Di luar, pejuang-pejuang mengobrol wara-wiri. Kadang berkeluh kesah, berbagi gelisah, atau menyematkan doa demi kesuksesan bersama. Bercerita berita beruntung si ini si itu, lalu menepuk bahu teman seperjuangan “Kita harus sabar, karena waktu itu pasti akan datang”. Ya, kami memang selalu berusaha menanami hati kami dengan bunga-bunga, segersang apapun di dalamnya. Lorong itu berubah menjadi lorong yang khidmat, karena masing-masing kami diam merenungi dan bertanya pada sendiri kapan waktu itu akan datang.
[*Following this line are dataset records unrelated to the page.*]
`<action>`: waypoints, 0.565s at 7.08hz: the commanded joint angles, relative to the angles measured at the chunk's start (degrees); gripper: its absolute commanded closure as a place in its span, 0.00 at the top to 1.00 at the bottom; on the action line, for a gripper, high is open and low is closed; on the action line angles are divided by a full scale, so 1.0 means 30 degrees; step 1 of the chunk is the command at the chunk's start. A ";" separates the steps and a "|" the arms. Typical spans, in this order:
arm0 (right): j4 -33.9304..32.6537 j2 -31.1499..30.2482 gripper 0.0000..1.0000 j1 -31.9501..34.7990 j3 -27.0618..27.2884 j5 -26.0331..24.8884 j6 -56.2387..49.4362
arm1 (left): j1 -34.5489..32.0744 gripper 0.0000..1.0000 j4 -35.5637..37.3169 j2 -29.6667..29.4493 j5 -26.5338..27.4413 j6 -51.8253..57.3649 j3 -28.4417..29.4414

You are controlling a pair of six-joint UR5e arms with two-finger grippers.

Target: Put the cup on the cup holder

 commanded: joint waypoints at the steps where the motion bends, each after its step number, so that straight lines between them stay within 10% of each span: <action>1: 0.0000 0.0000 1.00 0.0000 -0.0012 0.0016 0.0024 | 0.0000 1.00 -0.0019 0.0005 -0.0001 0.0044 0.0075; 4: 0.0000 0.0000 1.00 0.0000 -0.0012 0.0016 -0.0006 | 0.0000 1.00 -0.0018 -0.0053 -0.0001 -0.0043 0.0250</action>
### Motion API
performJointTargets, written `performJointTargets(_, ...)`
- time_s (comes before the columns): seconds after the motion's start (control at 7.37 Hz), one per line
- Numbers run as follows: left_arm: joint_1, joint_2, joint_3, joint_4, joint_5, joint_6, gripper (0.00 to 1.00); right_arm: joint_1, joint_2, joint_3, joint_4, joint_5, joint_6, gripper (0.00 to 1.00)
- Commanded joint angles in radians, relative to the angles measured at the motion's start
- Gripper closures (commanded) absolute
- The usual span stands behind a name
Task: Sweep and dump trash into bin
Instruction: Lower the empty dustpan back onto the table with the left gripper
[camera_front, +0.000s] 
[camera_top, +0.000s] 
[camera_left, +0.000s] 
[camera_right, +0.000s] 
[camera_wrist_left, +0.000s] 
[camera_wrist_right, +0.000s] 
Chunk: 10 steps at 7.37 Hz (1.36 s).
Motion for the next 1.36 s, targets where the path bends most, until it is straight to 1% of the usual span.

Belakangan, semilir kabar menceritakan “penuntun sarjana” kami juga sepat mata melihat kami yang kian hari kian panjang antreannya. Tapi tak pernah ada jembatan bagi kami untuk bercerita. Takut, perasaan itu membuat kami seringkali surut. Belum ada penyelesaian bagaimana cara “menyembunyikan” antrean.

Ya, begitulah kami. Pejuang yang menghitung waktu wisuda demi wisuda. Menunggu di lorong penantian. Mencecap dinginnya lantai dan dinding yang menyisakan angin bergerumul di perut. Doa kami tak banyak, kami meminta agar kami dan “penuntun sarjana” bisa selaras. Karena keselarasan itu menimbulkan keindahan bukan? Ya keindahan yang kami dan tentunya beliau idam-damkan. Terakhir terlamat permintaan : kawan, semangati kami untuk selalu berjuang, para pencari satu kata yang menurut orang penting:sarjana.

*didedikasikan untuk para pejuang yang selama ini duduk bersama di lorong penantian.